Melbourne, Australia

Third Workshop on Computational Approaches to Linguistic Code-switching

The 3rd Workshop will be collocated with ACL 2018 on July 19. Melbourne, Australia.

We have centralized many code-switching datasets, including the data from the CALCS series, into a single code-switching benchmark. Please consider using the improved version of the data and the public leaderboards available here: ritual.uh.edu/lince

Workshop Dates


  • Apr 30: Long and short paper submission deadline
  • May 14: Acceptance notification
  • May 21: Camera ready
  • Jul 19: Workshop

Shared Task Dates


  • Feb 8: Training data release
  • Mar 23: Test phase starts
  • Apr 6 Apr 19: Test phase ends (deadline extended)
  • May 4: System description paper
  • May 14: Author feedback
  • May 21: Camera ready
*All deadlines are at 23:59 GMT -08:00
This browser does not support PDFs. Please download the PDF to view it: Download PDF.

Introduction


Code-switching (CS) is the phenomenon by which multilingual speakers switch back and forth between their common languages in written or spoken communication.
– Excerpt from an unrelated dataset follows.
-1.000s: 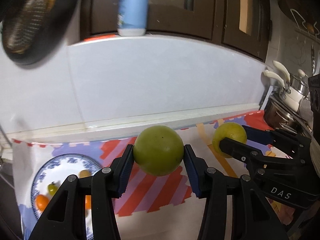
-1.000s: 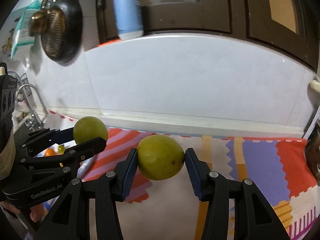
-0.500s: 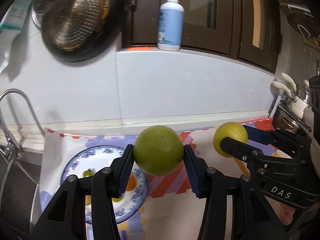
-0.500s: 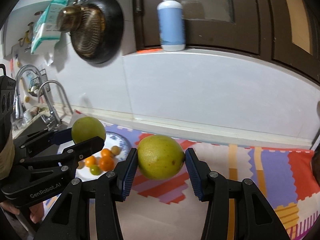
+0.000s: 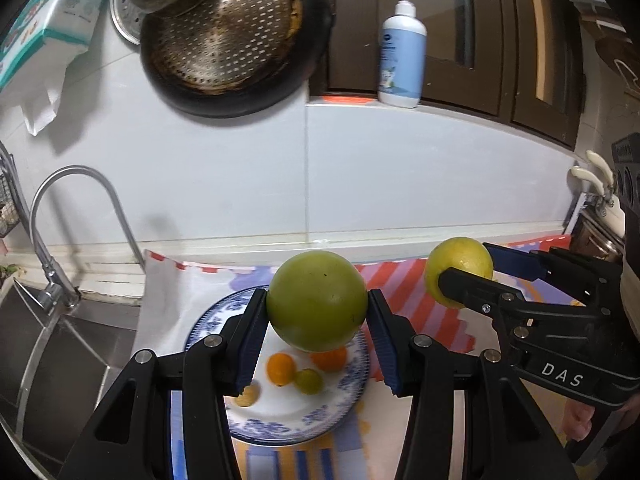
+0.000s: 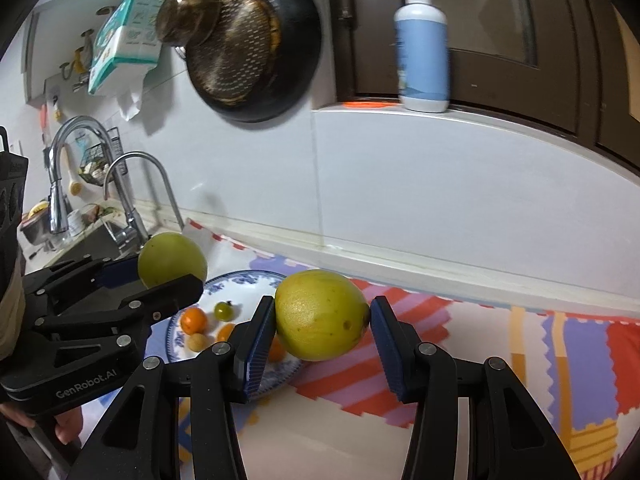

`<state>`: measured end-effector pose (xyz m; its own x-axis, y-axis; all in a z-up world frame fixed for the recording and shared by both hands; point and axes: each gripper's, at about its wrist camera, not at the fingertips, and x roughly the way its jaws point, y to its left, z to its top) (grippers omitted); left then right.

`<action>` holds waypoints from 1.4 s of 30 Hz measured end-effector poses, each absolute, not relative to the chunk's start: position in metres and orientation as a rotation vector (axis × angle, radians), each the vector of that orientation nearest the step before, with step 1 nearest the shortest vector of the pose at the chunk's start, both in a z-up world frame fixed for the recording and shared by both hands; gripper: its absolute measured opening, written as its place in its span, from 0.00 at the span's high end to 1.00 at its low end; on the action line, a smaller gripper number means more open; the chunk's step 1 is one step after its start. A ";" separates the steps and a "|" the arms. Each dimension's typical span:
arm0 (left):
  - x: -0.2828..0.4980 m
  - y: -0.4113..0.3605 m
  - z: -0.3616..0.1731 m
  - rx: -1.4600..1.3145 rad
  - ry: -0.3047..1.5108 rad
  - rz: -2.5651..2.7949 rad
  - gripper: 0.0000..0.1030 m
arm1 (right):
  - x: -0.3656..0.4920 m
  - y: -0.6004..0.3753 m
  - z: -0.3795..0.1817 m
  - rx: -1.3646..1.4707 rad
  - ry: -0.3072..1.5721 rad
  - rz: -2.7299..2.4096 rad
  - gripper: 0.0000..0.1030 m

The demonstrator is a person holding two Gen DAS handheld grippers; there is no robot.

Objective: Organize fruits
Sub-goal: 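Carry both green apples in the two tools over the plate, then lower both green apples onto the plate and open both tools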

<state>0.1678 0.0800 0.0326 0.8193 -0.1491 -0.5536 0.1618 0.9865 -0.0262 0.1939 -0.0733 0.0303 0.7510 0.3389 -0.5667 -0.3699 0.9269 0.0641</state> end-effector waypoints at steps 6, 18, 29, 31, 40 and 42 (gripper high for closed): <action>0.181 0.104 0.023 0.023 0.608 -0.124 0.53 | 0.213 -0.047 0.021 -0.065 0.632 0.421 0.52; 0.219 0.143 -0.014 0.024 0.704 -0.074 0.53 | 0.261 0.000 -0.014 -0.128 0.706 0.494 0.52; 0.247 0.165 -0.055 0.021 0.809 -0.060 0.53 | 0.303 0.032 -0.057 -0.152 0.802 0.536 0.52; 0.251 0.168 -0.063 0.016 0.825 -0.063 0.53 | 0.308 0.038 -0.064 -0.160 0.813 0.542 0.52; 0.260 0.175 -0.075 0.018 0.847 -0.071 0.53 | 0.332 0.060 -0.088 -0.183 0.872 0.567 0.52; 0.261 0.175 -0.076 0.026 0.849 -0.073 0.53 | 0.337 0.063 -0.093 -0.186 0.887 0.564 0.52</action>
<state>0.2607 0.1750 -0.0758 0.6586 -0.0540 -0.7506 0.0746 0.9972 -0.0064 0.3367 0.0630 -0.0930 0.4980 0.3877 -0.7757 -0.5379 0.8397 0.0744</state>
CS is typically present on the intersentential, intrasentential (mixing of words from multiple languages in the same utterance) and even morphological (mixing of morphemes) levels. CS presents serious challenges for language technologies such as Parsing, Machine Translation (MT), Automatic Speech Recognition (ASR), information retrieval (IR) and extraction (IE), and semantic processing. Traditional techniques trained for one language quickly break down when there is input mixed in from another. Even for problems that are considered solved, such as language identification, or part of speech tagging, performance degrades at a rate proportional to the amount and level of the mixed-language present.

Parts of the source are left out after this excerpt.